Thank you to Drs Scott-Orr and Mela for their interest. It seems to me that there are two issues here. First, should the law be discriminatory between patients with a physical illness and those with a mental illness? I think not and I’m pleased to say the United Nations Convention on the Rights of Persons with Disabilities (2006), to which the UK is a signatory, supports this view. The convention obligates States to (among many other things) ‘take all appropriate measures, including legislation, to modify or abolish existing laws, regulations, customs and practices that constitute discrimination against persons with disabilities’. To explain this further, the UN High Commissioner for Human Rights said, 1
‘Legislation authorizing the institutionalization of persons with disabilities on the grounds of their disability without their free and informed consent must be abolished… This should not be interpreted to say that persons with disabilities cannot be lawfully subject to detention for care and treatment or to preventive detention, but that the legal grounds upon which restriction of liberty is determined must be de-linked from the disability and neutrally defined so as to apply to all persons on an equal basis.’

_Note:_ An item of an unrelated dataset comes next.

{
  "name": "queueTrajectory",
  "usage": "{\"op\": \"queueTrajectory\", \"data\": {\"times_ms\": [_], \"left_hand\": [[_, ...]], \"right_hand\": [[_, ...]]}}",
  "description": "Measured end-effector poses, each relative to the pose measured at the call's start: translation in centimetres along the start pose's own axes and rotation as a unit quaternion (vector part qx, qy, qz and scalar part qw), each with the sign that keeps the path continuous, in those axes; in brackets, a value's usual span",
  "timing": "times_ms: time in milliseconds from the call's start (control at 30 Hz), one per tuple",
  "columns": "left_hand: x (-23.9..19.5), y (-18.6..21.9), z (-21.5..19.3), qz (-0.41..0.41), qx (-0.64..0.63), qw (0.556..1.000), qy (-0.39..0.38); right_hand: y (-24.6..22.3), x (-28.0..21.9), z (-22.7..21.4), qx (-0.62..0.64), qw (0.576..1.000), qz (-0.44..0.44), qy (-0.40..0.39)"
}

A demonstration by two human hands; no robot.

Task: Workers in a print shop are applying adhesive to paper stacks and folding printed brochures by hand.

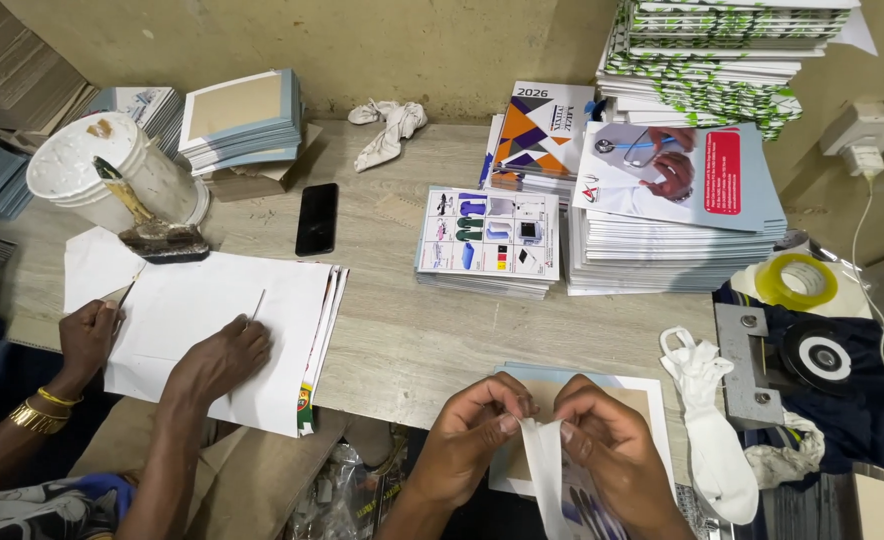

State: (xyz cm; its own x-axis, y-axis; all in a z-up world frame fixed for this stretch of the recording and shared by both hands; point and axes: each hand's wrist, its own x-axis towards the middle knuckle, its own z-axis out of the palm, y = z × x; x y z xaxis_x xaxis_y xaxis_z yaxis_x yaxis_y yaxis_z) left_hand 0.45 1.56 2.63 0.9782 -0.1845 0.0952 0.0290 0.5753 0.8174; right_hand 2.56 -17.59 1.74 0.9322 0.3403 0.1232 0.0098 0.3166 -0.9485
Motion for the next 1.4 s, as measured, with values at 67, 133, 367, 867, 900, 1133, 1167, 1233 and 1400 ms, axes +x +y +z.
{"op": "queueTrajectory", "data": {"times_ms": [67, 133, 367, 867, 900, 1133, 1167, 1233, 1400], "left_hand": [[0.0, -0.2, -0.1, 0.010, -0.020, 1.000, 0.015], [0.0, -0.4, 0.0, 0.019, -0.040, 0.999, 0.030], [0.3, -1.1, 1.0, 0.104, -0.041, 0.989, 0.102], [-0.6, -1.9, 0.2, 0.123, 0.073, 0.967, 0.210], [-0.6, -1.9, 0.3, 0.134, 0.085, 0.966, 0.206], [-0.4, -1.3, 0.2, 0.132, 0.126, 0.959, 0.217], [-0.4, -1.3, 0.0, 0.109, 0.129, 0.960, 0.223], [-0.4, -1.3, -0.3, 0.085, 0.132, 0.961, 0.227], [0.0, -1.2, -0.7, 0.019, 0.140, 0.958, 0.249]], "right_hand": [[0.8, -0.2, -0.4, 0.014, 0.999, -0.032, 0.010], [1.1, -0.4, -0.5, 0.028, 0.997, -0.064, 0.021], [2.2, -1.4, -1.6, 0.024, 0.983, -0.153, 0.096], [4.0, -3.8, -5.3, 0.045, 0.970, -0.153, 0.183], [3.8, -3.9, -5.4, 0.053, 0.971, -0.156, 0.171], [3.4, -3.8, -5.8, 0.085, 0.970, -0.118, 0.195], [3.2, -3.8, -5.7, 0.100, 0.971, -0.118, 0.185], [2.9, -3.6, -5.6, 0.115, 0.971, -0.117, 0.177], [2.5, -3.1, -5.5, 0.115, 0.975, -0.069, 0.179]]}}
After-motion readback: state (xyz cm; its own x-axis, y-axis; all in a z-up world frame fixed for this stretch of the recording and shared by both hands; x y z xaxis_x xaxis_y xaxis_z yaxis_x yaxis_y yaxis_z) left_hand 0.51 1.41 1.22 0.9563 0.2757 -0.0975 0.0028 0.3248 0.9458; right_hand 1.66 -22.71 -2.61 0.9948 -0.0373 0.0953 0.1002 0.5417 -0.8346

Second, should the law (for everyone) favour patient autonomy, medically determined best interest or a mixture?
In other words, either everyone, with the capacity to make the decision, should be permitted to ‘die (or rot) with their rights on’ or nobody should. Or the authority to overrule capacitous refusal could be based on a neutral factor such as risk to other people. It should not be dependent on the stigma associated with certain terminology (a mental illness diagnosis).